Performance Tuning and Transcoding
By default, Jellyfin transcodes everything, which destroys CPU performance. I've optimized mine by being selective about when transcoding happens.
In Admin > Transcoding, I set maximum bitrate limits per quality tier. For remote users on slower connections, I transcode to 720p at 3 Mbps. For local network users, I disable transcoding entirely and just use direct play.
Create user profiles with different transcoding rules. My parents' account automatically limits to 1080p@5Mbps because their rural connection can't handle more. My account on the home network? Direct play everything, no transcoding overhead.
Also, I set temporary transcode storage to my SSD (`/var/cache/jellyfin`) instead of the HDD. This reduces latency when multiple users are transcoding simultaneously.
Backup Strategy
Your Jellyfin config lives in `./jellyfin/config`. Backup this directory weekly. If something breaks, you can restore your entire server—all libraries, users, playback state—in minutes. I use Restic with a daily automated backup to cold storage.
Your actual media files? Those are important but recoverable. I keep two copies: one on my local server, one on a networked backup drive using rsync. If the server fails, I've still got my media and can restore within an hour.
Next Steps and Expansion
Once you've got Jellyfin running smoothly, the natural next step is adding companion services. Many people add:
• Sonarr and Radarr for automated episode and movie management
• Prowlarr for indexer management
• SABnzbd or qBittorrent for downloading
These create a complete home media ecosystem, but that's a separate (complex) tutorial. For now, focus on getting Jellyfin stable and your library organized. That's 90% of the value.

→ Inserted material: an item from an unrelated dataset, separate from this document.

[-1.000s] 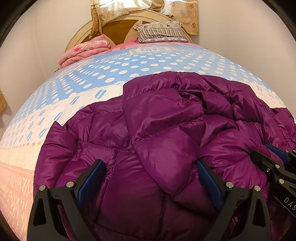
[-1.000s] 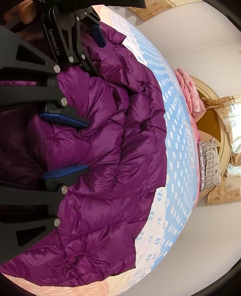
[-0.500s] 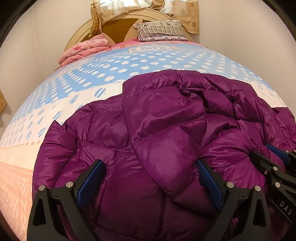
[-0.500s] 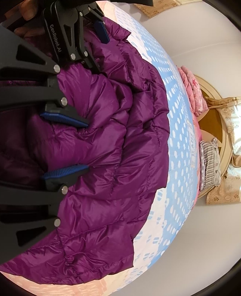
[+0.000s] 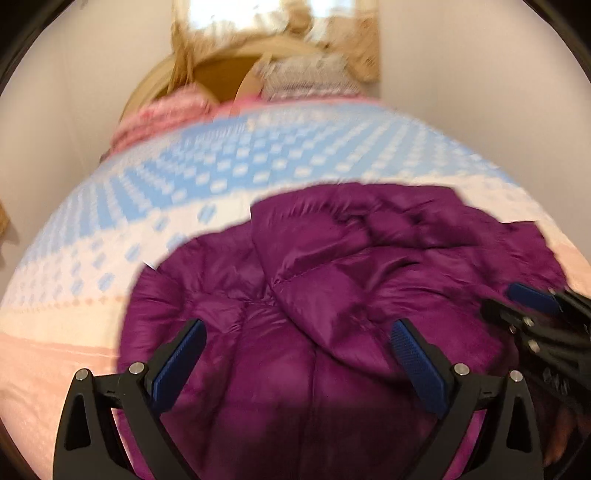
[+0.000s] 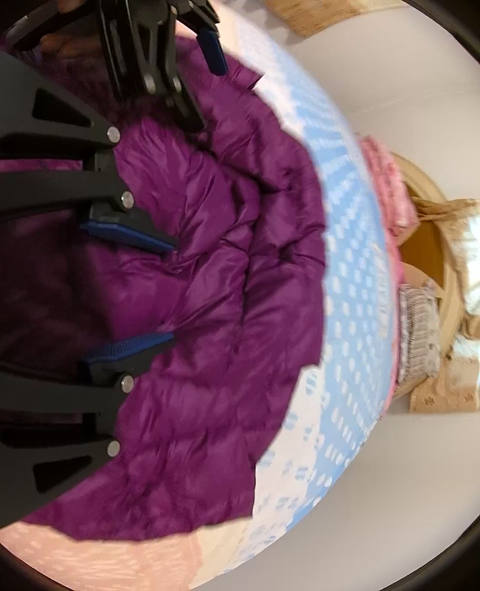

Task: Fold large clothes

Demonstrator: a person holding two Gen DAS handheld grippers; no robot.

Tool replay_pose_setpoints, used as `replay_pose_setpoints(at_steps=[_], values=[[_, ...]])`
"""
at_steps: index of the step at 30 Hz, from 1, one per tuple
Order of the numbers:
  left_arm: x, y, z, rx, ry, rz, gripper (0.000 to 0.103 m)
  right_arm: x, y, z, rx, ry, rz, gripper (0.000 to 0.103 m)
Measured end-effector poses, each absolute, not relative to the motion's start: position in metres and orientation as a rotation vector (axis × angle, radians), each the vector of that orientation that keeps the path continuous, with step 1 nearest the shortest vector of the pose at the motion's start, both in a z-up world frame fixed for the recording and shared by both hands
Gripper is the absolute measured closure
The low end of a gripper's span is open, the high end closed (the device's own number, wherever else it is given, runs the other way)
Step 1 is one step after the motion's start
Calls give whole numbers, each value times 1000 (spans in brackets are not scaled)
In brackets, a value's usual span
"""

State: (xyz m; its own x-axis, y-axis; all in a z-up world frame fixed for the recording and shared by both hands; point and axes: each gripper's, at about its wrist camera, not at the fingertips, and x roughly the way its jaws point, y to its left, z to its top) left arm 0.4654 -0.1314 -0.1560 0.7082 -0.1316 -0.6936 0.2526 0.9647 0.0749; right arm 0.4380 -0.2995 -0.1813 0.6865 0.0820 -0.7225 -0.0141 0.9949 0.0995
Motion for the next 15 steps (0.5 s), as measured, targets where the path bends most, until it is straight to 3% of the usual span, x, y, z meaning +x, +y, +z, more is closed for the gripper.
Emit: replay_pose_setpoints(at_steps=[5,15], values=[[411,-111,-154,235,732,-207,3,400,-311,-173,89,805,9,44],[334,-46,-184,153,798,-116,3,324,-317,-187,75,852,-41,42]])
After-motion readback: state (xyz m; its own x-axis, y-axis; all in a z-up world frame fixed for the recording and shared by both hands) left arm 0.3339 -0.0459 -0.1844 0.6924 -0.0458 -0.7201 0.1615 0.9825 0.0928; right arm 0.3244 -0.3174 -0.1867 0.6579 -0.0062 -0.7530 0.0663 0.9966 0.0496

If you're running this on a VPS instead of local hardware, scaling up becomes easier than you think. A RackNerd KVM VPS with 8GB RAM and 500GB storage can absolutely run a Jellyfin server for personal use—just budget for bandwidth costs if your friends are streaming from you constantly.
The key is starting somewhere. Your old laptop can become a media server. Your spare Pi 4 can handle this. Even a cheap VPS can work. Build it, organize your library, and enjoy streaming without the subscription treadmill.